Her lips parted on a soft gasp, and her eyes darkened as her pupils dilated. Her skin flushed. Then she finally stepped away from him and settled into one of the chairs in front of his desk.

Was she embarrassed? He was the one who should have been embarrassed.

“Sorry about that,” he said as he dropped into the chair behind his desk.

“I know,” she said. “You didn’t expect me to show up as quickly as I had.”

“Where were you?” he asked.

“Already on my way here,” she said.

He cocked his head. Did she have a sixth sense, too? How had she known he was going to call? So far the US Forest Service had been letting him and the state police handle the arson investigation. “Why?”

“My dad is Mack McRooney,” she reminded him. “He respects you and also thinks highly of a Hotshot named Cody Mallehan.
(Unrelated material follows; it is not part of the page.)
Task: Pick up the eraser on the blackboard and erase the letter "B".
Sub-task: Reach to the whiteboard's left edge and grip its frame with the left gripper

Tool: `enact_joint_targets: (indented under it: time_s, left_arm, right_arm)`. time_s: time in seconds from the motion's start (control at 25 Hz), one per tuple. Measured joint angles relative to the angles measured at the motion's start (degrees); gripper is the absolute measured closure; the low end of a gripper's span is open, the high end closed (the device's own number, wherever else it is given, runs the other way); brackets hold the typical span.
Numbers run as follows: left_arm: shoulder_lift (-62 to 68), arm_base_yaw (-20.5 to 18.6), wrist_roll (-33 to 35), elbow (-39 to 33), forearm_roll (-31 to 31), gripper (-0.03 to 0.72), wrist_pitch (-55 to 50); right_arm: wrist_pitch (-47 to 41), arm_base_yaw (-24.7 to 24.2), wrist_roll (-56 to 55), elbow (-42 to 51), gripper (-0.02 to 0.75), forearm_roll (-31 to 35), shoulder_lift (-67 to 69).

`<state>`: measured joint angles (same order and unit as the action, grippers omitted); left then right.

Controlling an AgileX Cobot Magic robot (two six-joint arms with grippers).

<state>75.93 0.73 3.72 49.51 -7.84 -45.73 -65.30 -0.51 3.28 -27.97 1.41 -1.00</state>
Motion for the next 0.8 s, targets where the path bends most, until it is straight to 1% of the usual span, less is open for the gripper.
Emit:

Mack’s concerned about all of you and asked me to look into the fires.”

“Mack tried to poach Cody from me,” Braden said with mock resentment. “Recruit him as a smoke jumper.”

She smiled. “The way he tells the story, he only lent you Cody, and you won’t give him back.”

Braden chuckled. “I could see how he might see it that way.” Since that was the way it had actually been.

“Lucky for you Mack doesn’t hold a grudge.”

“You call him Mack?” he asked. “To his face?” If he called either of his parents by their first names, Ben and Ramona would kick his butt even now.

She nodded. “He prefers it. My brothers and I have always called him Mack.”

He suspected she’d had an interesting upbringing. “And your mom allowed that?”

She shrugged. “She didn’t stick around to protest.”

And now he remembered hearing that Mack had raised his kids alone. But nobody had ever said if his wife had died. Apparently she’d just left, deserting her husband and her kids.

Sam had had a very interesting upbringing then. He wanted to ask her more. But she was pointing toward the note on his desk. “Is that it?”

Braden suppressed a groan. He’d rather talk about her than the arsonist. He already talked about the fire-starter entirely too much with his team. But he never got any closer to discovering who he was. Maybe Sam could actually help. She had caught the Brynn County arsonist, after all.

He touched the edge of the paper, but she reached across the desk and caught his wrist. “Don’t...”

He didn’t mind her touching him. In fact he kind of enjoyed it—enjoyed the sensation of her fingertips sliding over his skin. But it wasn’t necessary for her to stop him. She moved her hand from his. Then she stood up and moved around the desk until she stood behind him.

“You won’t find any fingerprints on it,” he said. “The state police didn’t find any on the notes he left for Avery Kincaid.”

“She’s the reporter,” Sam said. “The one who did the special feature on your assistant superintendent Dawson Hess.”